Most Iranian oil fields are in the second half of their production cycle and enhanced oil recovery (EOR) methods are needed to recover more oil from them.
Foreign oil companies hope that a final nuclear deal between Iran and six world powers would end in the lifting of sanctions on Iran and facilitate investment in the oil and gas-rich country.
The sanctions were imposed on Iran at the beginning of 2012 by the US and EU claiming that there is a military aspect to Iran’s peaceful nuclear program; an allegation Iran categorically rejected.
The Islamic Republic and the P5+1 group of countries – the US, the UK, France, Germany, Russia and China – reached an interim agreement on the Islamic Republic’s nuclear program in the Swiss city of Geneva last November, which led to relative loosening of sanctions against Iran, paving the way for further cooperation in various economic fields, especially in energy sector, between Iran and other countries.
Following the Lausanne understanding Iran’s oil industry officials said international companies have voiced interest in taking up projects in the country’s oil industry.

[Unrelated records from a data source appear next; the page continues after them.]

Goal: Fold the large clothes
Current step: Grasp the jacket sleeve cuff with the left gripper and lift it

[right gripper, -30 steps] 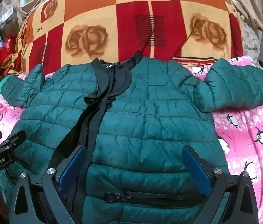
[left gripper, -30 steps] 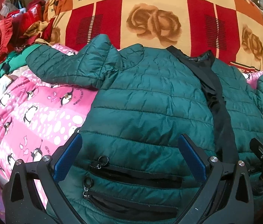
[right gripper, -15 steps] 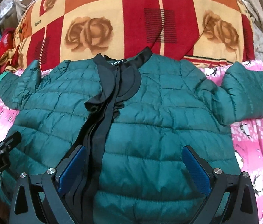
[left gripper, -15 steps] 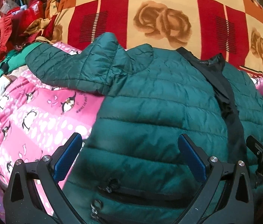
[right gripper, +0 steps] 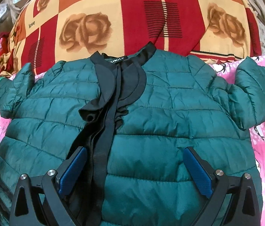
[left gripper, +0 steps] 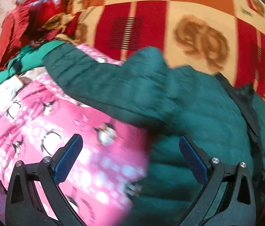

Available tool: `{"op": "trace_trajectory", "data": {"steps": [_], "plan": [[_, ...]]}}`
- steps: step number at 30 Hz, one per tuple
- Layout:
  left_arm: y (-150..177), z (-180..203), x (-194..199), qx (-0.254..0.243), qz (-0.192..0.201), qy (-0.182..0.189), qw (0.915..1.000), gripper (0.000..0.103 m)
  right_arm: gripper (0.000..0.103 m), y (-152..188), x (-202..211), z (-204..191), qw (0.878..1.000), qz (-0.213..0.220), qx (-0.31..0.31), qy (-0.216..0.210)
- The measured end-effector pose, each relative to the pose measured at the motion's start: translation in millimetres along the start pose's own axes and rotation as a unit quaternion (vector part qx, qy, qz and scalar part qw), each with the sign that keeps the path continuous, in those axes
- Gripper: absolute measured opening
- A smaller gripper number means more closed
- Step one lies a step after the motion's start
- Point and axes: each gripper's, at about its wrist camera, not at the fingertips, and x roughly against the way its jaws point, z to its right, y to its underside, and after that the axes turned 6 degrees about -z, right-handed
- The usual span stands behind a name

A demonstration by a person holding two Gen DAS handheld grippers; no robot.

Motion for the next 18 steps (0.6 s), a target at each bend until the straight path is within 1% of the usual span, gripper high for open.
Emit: {"op": "trace_trajectory", "data": {"steps": [4,8,10,15,18], "plan": [[-29.6,-46.3,-20.0,0.054,-0.012,-0.014,0.9983,0.103,0.101,1.2,-3.4,-2.3,1.0,0.001,0.006,0.003],[-60.5,-95.4,-42.4,0.109,-0.017,-0.032,0.9933,0.102,0.102,3.2,-7.9,-2.2,1.0,-0.001,0.006,-0.001],[-74.0,-113.0,-52.2,0.127,-0.017,-0.037,0.9911,0.102,0.103,3.8,-12.1,-3.5,1.0,-0.006,0.009,0.001],[-111.5,-156.3,-81.2,0.16,-0.011,-0.076,0.9841,0.103,0.103,5.8,-18.1,-7.3,1.0,-0.008,0.018,0.004],[-128.0,-177.3,-96.0,0.182,-0.008,-0.084,0.9797,0.102,0.103,6.7,-20.6,-6.1,1.0,-0.008,0.017,-0.002]]}}
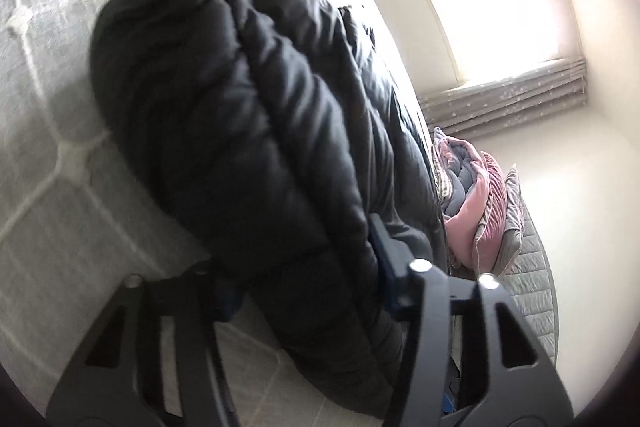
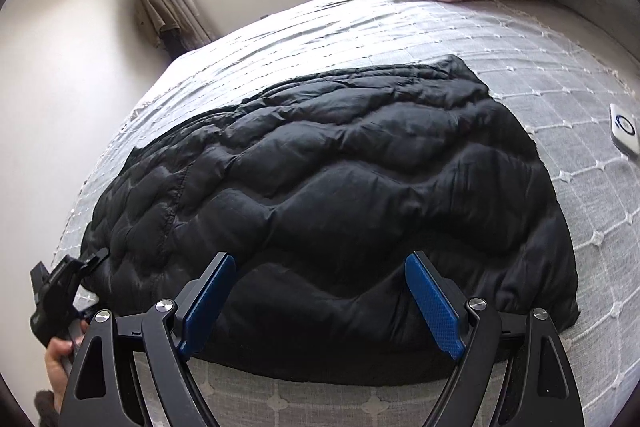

Manouchehri also said Iran’s new model of oil contracts should be attractive enough to persuade foreign companies to bid for Iran’s projects.
A petroleum ministry committee has been modifying the terms of oil contracts in order to sweeten them for foreign companies. The new model, known as Iran Petroleum Contract (IPC), is replacing buyback deals.
Under a buyback deal, the host government agrees to pay the contractor an agreed price for all volumes of hydrocarbons the contractor produces.
But under the IPC, National Iranian Oil Company (NIOC) will set up joint ventures for crude oil and gas production with international companies which will be paid with a share of the output.